Sebagai tanggapan, REG dan Jaringan Rakyat untuk Lingkungan Kalikasan (PNE) mengatakan mereka meminta agar pelapor khusus dari PBB melakukan penyelidikan sendiri.
“Kami mencoba membujuk pelapor tertentu untuk mengunjungi Filipina, baik secara formal maupun informal, agar mereka mendapatkan pemahaman penuh mengenai situasi pembela lahan dan lingkungan di Filipina,” Leon Dulce, koordinator nasional Kalikasan PNE, mengatakan pada hari Selasa kata Rappler.

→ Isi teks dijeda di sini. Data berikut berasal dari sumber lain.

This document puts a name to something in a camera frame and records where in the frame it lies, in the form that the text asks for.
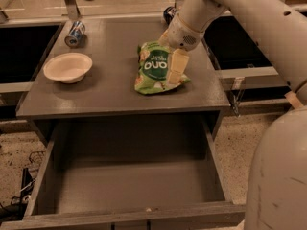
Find metal post left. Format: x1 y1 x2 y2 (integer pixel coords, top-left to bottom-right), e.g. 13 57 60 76
64 0 80 20

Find grey cabinet with top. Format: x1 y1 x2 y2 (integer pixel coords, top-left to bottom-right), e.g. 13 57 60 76
16 15 231 146

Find blue soda can left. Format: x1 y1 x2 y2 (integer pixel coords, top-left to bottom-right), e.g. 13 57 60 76
64 21 85 47

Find blue soda can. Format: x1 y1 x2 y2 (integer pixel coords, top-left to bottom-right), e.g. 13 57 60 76
64 21 85 47
163 6 177 24

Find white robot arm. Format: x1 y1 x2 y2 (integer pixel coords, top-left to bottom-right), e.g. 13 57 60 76
159 0 307 230

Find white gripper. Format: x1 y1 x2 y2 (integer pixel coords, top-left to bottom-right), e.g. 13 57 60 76
158 14 204 84

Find green rice chip bag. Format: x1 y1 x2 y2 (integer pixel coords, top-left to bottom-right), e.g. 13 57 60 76
134 41 190 95

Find blue soda can right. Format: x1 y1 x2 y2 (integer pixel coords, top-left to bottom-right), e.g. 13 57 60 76
163 6 177 24

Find white paper bowl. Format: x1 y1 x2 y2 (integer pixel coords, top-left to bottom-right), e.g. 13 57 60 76
43 53 93 83

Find open grey top drawer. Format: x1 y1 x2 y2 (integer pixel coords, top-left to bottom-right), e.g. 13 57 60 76
1 114 245 230

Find black cables on floor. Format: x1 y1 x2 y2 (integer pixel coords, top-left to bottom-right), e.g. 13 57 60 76
0 150 46 220

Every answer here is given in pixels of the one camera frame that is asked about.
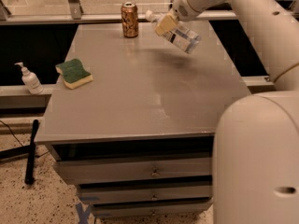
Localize white pump dispenser bottle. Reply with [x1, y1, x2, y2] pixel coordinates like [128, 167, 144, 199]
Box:
[16, 62, 43, 94]

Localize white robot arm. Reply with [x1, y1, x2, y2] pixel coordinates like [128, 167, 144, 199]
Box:
[159, 0, 299, 224]

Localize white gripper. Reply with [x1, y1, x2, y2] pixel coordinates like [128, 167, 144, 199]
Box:
[155, 0, 224, 35]

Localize orange soda can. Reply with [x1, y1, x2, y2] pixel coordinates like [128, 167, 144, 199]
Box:
[121, 2, 138, 38]

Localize black stand leg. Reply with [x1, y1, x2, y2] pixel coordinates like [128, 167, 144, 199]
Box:
[0, 119, 39, 185]

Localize grey drawer cabinet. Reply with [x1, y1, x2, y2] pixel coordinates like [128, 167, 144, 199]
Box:
[36, 21, 249, 218]

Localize blue clear plastic bottle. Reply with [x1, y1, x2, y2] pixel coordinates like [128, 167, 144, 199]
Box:
[145, 10, 201, 54]

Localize metal railing frame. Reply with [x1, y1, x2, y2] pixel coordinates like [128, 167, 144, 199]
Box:
[0, 0, 299, 26]

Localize blue tape cross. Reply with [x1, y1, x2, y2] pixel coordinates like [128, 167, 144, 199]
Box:
[75, 201, 101, 224]

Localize green yellow sponge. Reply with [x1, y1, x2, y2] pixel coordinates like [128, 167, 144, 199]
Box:
[55, 59, 93, 90]

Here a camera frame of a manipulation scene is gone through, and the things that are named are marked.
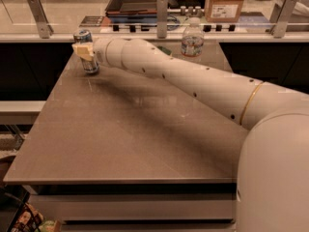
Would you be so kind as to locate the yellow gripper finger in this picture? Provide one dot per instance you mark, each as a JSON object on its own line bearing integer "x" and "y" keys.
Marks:
{"x": 84, "y": 53}
{"x": 84, "y": 45}

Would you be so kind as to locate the blue silver redbull can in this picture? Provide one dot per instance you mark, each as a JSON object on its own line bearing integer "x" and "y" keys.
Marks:
{"x": 84, "y": 36}

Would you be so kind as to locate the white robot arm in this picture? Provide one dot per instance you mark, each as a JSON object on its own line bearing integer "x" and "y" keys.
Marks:
{"x": 272, "y": 185}

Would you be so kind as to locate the orange black open case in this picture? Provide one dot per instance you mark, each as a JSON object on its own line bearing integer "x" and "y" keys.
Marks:
{"x": 131, "y": 7}

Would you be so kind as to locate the glass railing panel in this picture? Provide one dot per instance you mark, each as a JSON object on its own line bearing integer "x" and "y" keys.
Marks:
{"x": 65, "y": 16}

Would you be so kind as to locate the green yellow sponge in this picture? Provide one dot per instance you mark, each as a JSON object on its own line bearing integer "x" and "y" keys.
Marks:
{"x": 165, "y": 50}

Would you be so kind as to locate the clear plastic water bottle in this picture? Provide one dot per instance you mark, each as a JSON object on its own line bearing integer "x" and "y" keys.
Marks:
{"x": 193, "y": 39}

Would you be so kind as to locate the brown cardboard box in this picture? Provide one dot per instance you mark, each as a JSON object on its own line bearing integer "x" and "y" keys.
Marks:
{"x": 223, "y": 10}

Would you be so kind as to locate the colourful snack bag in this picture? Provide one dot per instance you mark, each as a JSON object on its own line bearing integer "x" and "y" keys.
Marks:
{"x": 30, "y": 220}

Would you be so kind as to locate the grey table drawer base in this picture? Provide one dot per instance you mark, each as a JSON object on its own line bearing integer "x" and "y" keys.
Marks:
{"x": 206, "y": 206}

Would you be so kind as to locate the left metal railing bracket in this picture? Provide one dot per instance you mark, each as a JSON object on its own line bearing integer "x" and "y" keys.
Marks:
{"x": 44, "y": 28}

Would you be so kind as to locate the metal railing bracket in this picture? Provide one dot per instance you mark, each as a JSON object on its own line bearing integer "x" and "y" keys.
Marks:
{"x": 44, "y": 28}
{"x": 161, "y": 17}
{"x": 280, "y": 18}

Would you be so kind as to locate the middle metal railing bracket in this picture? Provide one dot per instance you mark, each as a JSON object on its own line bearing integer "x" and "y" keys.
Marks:
{"x": 161, "y": 17}

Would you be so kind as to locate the right metal railing bracket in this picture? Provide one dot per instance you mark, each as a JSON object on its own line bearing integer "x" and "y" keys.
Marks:
{"x": 280, "y": 18}

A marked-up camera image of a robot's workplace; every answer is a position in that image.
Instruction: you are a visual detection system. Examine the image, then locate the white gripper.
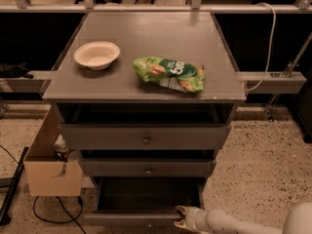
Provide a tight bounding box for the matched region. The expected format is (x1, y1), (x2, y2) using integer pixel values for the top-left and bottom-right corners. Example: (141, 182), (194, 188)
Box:
(174, 206), (209, 232)

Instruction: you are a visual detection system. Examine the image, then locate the grey bottom drawer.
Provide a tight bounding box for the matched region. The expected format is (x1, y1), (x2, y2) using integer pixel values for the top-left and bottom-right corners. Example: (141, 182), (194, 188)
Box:
(85, 177), (204, 226)

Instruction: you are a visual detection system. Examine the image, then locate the grey drawer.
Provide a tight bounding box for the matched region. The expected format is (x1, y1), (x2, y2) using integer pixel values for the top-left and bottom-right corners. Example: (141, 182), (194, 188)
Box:
(79, 158), (216, 177)
(85, 177), (204, 226)
(58, 124), (231, 150)

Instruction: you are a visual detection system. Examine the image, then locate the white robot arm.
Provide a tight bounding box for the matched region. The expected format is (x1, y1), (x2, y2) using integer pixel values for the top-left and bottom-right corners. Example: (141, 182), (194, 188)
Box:
(174, 203), (312, 234)

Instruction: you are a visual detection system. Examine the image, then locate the grey middle drawer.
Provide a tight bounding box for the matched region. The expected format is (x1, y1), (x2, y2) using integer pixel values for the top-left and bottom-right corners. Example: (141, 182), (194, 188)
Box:
(79, 158), (216, 177)

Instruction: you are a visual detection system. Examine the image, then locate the grey drawer cabinet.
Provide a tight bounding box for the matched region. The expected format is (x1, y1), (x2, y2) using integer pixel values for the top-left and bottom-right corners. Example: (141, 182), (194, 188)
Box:
(42, 11), (248, 193)

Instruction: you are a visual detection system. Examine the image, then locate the grey top drawer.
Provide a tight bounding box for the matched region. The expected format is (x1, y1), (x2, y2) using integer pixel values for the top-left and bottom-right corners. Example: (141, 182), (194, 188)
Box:
(58, 124), (231, 150)

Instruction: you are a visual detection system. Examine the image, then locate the can inside wooden box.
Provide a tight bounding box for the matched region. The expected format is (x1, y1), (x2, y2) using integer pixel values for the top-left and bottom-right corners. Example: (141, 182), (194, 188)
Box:
(54, 135), (70, 161)

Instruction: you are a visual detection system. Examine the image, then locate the green chip bag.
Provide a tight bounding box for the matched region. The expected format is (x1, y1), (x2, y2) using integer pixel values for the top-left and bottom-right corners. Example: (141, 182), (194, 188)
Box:
(133, 57), (205, 93)

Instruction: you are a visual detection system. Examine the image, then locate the light wooden box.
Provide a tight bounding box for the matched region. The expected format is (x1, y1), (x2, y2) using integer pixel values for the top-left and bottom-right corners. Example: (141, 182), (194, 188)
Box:
(23, 108), (83, 196)

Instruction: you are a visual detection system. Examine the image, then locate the black metal bar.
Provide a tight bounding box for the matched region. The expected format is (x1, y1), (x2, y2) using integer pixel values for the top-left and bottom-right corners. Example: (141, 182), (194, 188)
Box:
(0, 147), (28, 226)

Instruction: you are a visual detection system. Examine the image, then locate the white paper bowl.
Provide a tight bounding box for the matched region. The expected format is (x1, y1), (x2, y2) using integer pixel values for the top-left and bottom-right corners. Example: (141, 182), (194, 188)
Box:
(74, 41), (120, 70)

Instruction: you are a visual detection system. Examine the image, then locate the black floor cable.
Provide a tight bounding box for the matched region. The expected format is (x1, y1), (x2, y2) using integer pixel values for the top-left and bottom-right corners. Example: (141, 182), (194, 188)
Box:
(32, 195), (88, 234)

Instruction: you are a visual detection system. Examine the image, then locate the metal frame rail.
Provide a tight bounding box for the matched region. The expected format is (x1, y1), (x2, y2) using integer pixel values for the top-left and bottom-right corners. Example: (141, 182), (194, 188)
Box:
(238, 71), (306, 94)

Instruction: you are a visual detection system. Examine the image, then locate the white hanging cable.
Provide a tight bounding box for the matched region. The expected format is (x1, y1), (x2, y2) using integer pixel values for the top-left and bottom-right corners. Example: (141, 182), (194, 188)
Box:
(244, 2), (277, 94)

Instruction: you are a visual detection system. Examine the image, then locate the black object on rail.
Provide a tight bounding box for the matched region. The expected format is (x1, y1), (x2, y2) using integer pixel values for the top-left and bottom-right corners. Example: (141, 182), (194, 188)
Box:
(0, 62), (33, 79)

“Global Witness telah menunjukkan bahwa Filipina adalah negara paling mematikan di dunia bagi pembela lahan dan lingkungan hidup, sehingga urgensi masalah ini sangatlah penting,” tambahnya.
Selain itu, Dulce mengatakan mereka juga mendorong pengesahan RUU yang ingin melindungi pembela hak asasi manusia. Pada bulan Juli, Senator Leila de Lima memperkenalkan kembali RUU tersebut, yang dikatakan juga mencakup aktivis lingkungan hidup.
Namun PNE Kalikasan juga berupaya untuk memiliki rancangan undang-undang terpisah yang hanya akan diperuntukkan bagi pembela lingkungan dalam upaya untuk memasukkan parameter yang lebih efektif seputar tuntutan hukum strategis yang bertentangan dengan partisipasi masyarakat.
Dulce mengatakan mereka berencana untuk memperkenalkan RUU tersebut pada bulan Agustus dengan bantuan beberapa anggota legislatif mitra.
“Negara sebagai pengemban tugas utama harus meminta pertanggungjawaban perusahaan-perusahaan besar dan lembaga-lembaga pemerintah terhadap standar hak asasi manusia tertinggi,” tambah Dulce.
“Pengesahan undang-undang nasional yang melindungi pembela hak asasi manusia di bidang lingkungan hidup sangat dibutuhkan,” tambahnya. – Rappler.com
Samantha Ellen Fanger adalah pekerja magang Rappler dari Universitas Ateneo de Manila.